The theme of the meeting — “The Silk Road: Connecting Asia with a Changing World” — and its location in the Kazakh capital underscore just how important the region is to the ADB. The bank and other multilateral lenders are due to provide $13.9 billion in financing for the new program. Some 22 percent of the ADB’s $59 billion in outstanding loans are concentrated in the countries of Central Asia.


“Our lending is focused on regional connectivity,” says Vicky Tan, Director, Regional Cooperation and Coordination, in ADB’s Central and West Asia Division. “The new Silk Road is based on connectivity. The infrastructure development provides the foundation for inclusive growth for Central Asia.”

This is the second time the bank has held its annual meeting in the region; in 2010 it met in Tashkent, Uzbekistan. Next year the bank will convene its members in Baku, Azerbaijan. “We are talking about three annual meetings held in Central Asia in a few years’ time,” says Klaus Gerhaeusser, director general of the ADB’s Central and West Asia division. “This highlights the importance of the region.”

Driving the development agenda is the Central Asia Regional Economic Cooperation (Carec) program, a ten-nation bloc within the ADB that has its own secretariat at the multilateral lending organization’s headquarters in Manila. Founded in 1997 with the bank’s help, Carec plays a leading role in identifying and financing infrastructure projects and coordinating trade-related financing and investments across the region.

The new investment program, Carec Transport and Trade Facilitation Strategy 2020, includes 76 new transportation links and 32 extensions of existing road or rail lines. In addition to the funding from the ADB and other multilateral lenders, regional governments are expected to contribute $20.3 billion and the private sector $1.8 billion. The plan still has an uncommitted funding gap of $2.8 billion.

Central Asia’s need for investment is almost as vast as the region itself. The area covered by the Carec program sprawls over some 4 million square kilometers (1.5 million square miles) stretching from western China to the Caspian Sea and touches some or all of ten nations: Azerbaijan, Turkmenistan, Uzbekistan, Kazakhstan, the Kyrgyz Republic, Tajikistan, Afghanistan, Pakistan, Mongolia and two provinces of China — Xinjiang and Inner Mongolia. Though enormous in size, the region is sparsely populated. Excluding the two Chinese provinces, Central Asia has a population of 286 million. Take out Pakistan and Afghanistan and the number shrinks to just 76 million.

But the region is well endowed with mineral deposits and large reserves of oil and gas. At a time when the rest of Asia, particularly China, needs growing amounts of raw materials to fuel its growth, those resources make the region an ideal location for the ADB to focus upon.

Investments in infrastructure are helping to raise living standards in Central Asian nations. The region’s economy has grown at an average rate of 6.5 percent a year over the past four years. In 2013 growth rates ranged from 12.2 percent in Turkmenistan and 11.8 percent in Mongolia to 5 percent in Kazakhstan and 3.5 percent in Azerbaijan, according to the International Monetary Fund.
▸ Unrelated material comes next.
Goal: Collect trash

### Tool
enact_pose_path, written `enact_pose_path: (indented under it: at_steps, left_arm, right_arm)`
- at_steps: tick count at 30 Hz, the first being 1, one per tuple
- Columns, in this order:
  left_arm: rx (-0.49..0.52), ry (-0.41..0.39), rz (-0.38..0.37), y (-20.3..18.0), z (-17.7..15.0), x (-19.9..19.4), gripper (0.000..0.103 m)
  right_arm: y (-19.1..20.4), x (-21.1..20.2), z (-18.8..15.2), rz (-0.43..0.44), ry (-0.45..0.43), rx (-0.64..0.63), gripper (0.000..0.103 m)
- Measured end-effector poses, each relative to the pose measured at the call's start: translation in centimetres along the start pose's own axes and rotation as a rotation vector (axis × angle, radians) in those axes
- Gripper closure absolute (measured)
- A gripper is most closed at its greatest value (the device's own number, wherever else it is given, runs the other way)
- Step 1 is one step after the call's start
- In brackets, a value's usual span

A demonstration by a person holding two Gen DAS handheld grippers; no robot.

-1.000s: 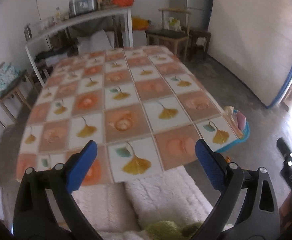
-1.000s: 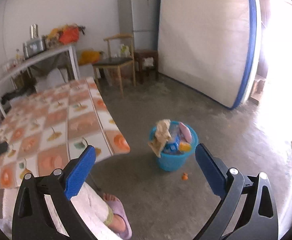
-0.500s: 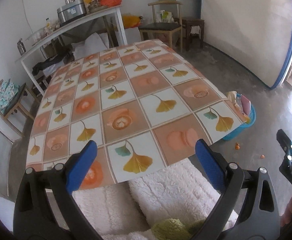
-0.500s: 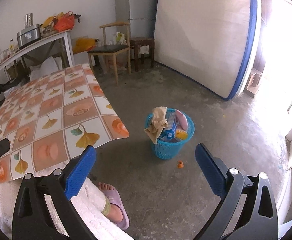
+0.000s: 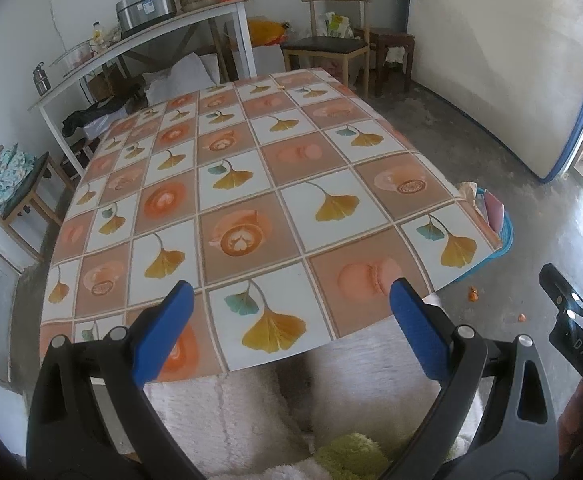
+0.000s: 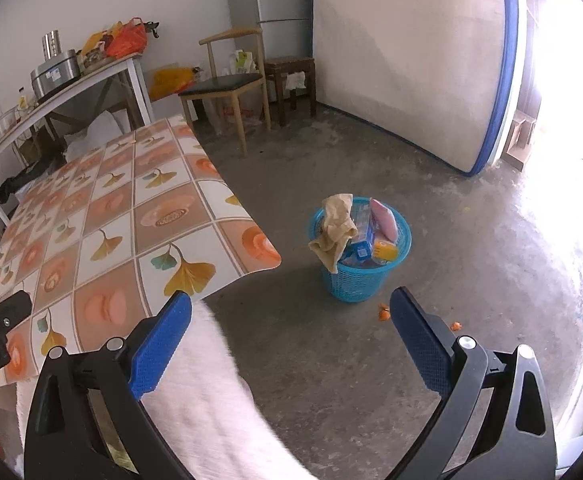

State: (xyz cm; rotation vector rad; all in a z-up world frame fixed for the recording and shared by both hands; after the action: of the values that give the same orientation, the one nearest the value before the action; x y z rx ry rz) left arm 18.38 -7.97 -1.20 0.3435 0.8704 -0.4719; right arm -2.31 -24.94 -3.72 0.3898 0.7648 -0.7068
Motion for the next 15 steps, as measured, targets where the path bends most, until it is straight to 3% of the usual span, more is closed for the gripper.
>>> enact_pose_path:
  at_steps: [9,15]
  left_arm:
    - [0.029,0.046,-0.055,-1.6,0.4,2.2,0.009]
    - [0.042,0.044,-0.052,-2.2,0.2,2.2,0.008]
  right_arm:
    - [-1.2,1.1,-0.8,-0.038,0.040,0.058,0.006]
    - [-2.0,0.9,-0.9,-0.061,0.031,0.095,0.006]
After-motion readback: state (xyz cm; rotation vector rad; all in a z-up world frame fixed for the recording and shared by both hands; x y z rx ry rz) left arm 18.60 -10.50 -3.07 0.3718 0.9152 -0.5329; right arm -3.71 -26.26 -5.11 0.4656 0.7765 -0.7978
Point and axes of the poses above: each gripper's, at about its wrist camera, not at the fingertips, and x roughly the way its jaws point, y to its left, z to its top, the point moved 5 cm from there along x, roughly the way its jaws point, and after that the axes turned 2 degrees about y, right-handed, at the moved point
Excluding the two Chinese provinces, the region has a combined gross domestic product of $626 billion.

Most of the infrastructure spending to date has focused on transportation and energy links. The plan has poured $4.3 billion into energy transmission projects, including 2,322 kilometers of power lines, and injected $268 million into trade facilitation, aimed at streamlining border-crossing procedures. Other multilateral lenders involved in the projects include the European Bank for Reconstruction and Development and the Islamic Development Bank.
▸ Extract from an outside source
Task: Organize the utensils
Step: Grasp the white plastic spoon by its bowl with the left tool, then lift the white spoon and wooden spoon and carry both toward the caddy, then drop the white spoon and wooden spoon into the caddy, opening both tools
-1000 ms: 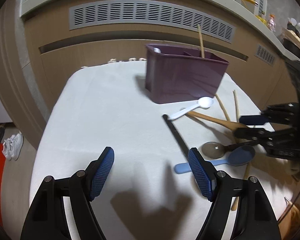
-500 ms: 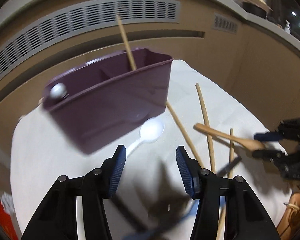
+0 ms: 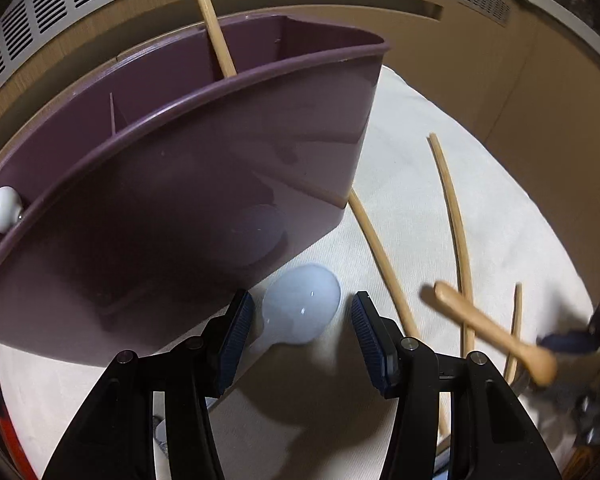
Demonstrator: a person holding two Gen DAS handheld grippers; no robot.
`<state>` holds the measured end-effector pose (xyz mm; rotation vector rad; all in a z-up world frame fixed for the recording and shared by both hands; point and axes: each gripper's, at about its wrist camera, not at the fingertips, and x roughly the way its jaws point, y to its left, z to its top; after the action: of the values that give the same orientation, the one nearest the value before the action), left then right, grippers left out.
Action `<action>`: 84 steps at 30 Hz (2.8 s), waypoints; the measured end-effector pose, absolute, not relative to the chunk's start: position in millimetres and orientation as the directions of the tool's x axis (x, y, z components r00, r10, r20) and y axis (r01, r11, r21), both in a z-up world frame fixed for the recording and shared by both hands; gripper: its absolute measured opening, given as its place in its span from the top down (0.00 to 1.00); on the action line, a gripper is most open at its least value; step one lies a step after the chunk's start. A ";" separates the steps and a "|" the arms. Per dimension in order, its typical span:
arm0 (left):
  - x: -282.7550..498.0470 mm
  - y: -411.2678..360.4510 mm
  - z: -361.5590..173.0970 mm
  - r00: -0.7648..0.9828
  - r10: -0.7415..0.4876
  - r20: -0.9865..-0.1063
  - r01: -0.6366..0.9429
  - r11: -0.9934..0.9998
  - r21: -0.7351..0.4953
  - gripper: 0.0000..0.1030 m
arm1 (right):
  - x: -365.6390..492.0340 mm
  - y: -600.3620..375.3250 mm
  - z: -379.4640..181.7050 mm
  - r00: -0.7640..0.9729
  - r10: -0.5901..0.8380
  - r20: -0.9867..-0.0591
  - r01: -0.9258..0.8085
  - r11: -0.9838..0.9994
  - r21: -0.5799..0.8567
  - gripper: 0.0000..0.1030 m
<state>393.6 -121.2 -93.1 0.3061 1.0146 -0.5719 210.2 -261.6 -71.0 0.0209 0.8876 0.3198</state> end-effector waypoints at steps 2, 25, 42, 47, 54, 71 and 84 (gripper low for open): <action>393.7 -123.6 -92.8 0.410 -0.297 -0.862 0.574 0.819 -0.009 0.52 | 208.8 -260.0 -69.6 0.590 0.292 -0.753 -0.273 0.950 0.154 0.61; 269.5 -23.1 -13.7 0.657 -0.385 -0.648 0.423 0.900 -0.107 0.62 | 306.5 -213.5 -65.0 0.562 0.190 -0.805 -0.326 0.945 -0.004 0.71; 232.0 -6.1 -2.6 0.684 -0.390 -0.616 0.384 0.911 -0.150 0.61 | 243.4 -227.6 -19.9 0.617 0.275 -0.738 -0.320 0.944 0.084 0.88; 205.5 -12.9 11.1 0.703 -0.410 -0.582 0.387 0.906 -0.171 0.61 | 197.0 -228.5 13.2 0.679 0.325 -0.659 -0.347 0.932 0.103 0.88; 192.5 -20.3 56.4 0.723 -0.479 -0.498 0.425 0.877 -0.226 0.61 | 171.8 -228.0 67.3 0.765 0.364 -0.532 -0.375 0.923 0.092 0.88; 352.0 -0.6 164.8 0.678 -0.731 -0.079 0.581 0.599 -0.551 0.61 | 297.9 -218.6 225.9 0.930 0.268 -0.251 -0.274 0.962 0.012 0.88; 440.3 -16.5 27.6 0.648 -0.668 -0.365 0.414 0.711 -0.568 0.61 | 394.2 -192.7 97.4 0.832 0.254 -0.493 -0.286 0.958 0.011 0.88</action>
<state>440.3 -16.5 27.6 -0.4654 0.5942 -0.6406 394.2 -192.7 97.4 -0.0643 0.5139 0.2868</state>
One of the most notable projects to date is a network of roads in Kazakhstan that will be the crucial link in the Western Europe–Western China International Transit Corridor, an 8,445-kilometer expressway that will run from St. Petersburg in Russia through Almaty to Xinjiang, China. The corridor project is still under development, and total cost estimates are not yet available, but the Kazakh portion was completed last year at a cost of $5.6 billion.

Currently, more than 80 percent of China’s manufactured goods reach Europe via sea routes, with transit times as long as four weeks. Improved road and rail links through Central Asia are opening up new land routes that can get goods to European markets faster and cheaper. The push for better infrastructure is already bearing fruit: Annual trade between Central Asia as a whole and China grew from $1 billion in 2000 to $19 billion in 2010, says Pradeep Srivastava, principal economist and head of the ADB’s Carec unit.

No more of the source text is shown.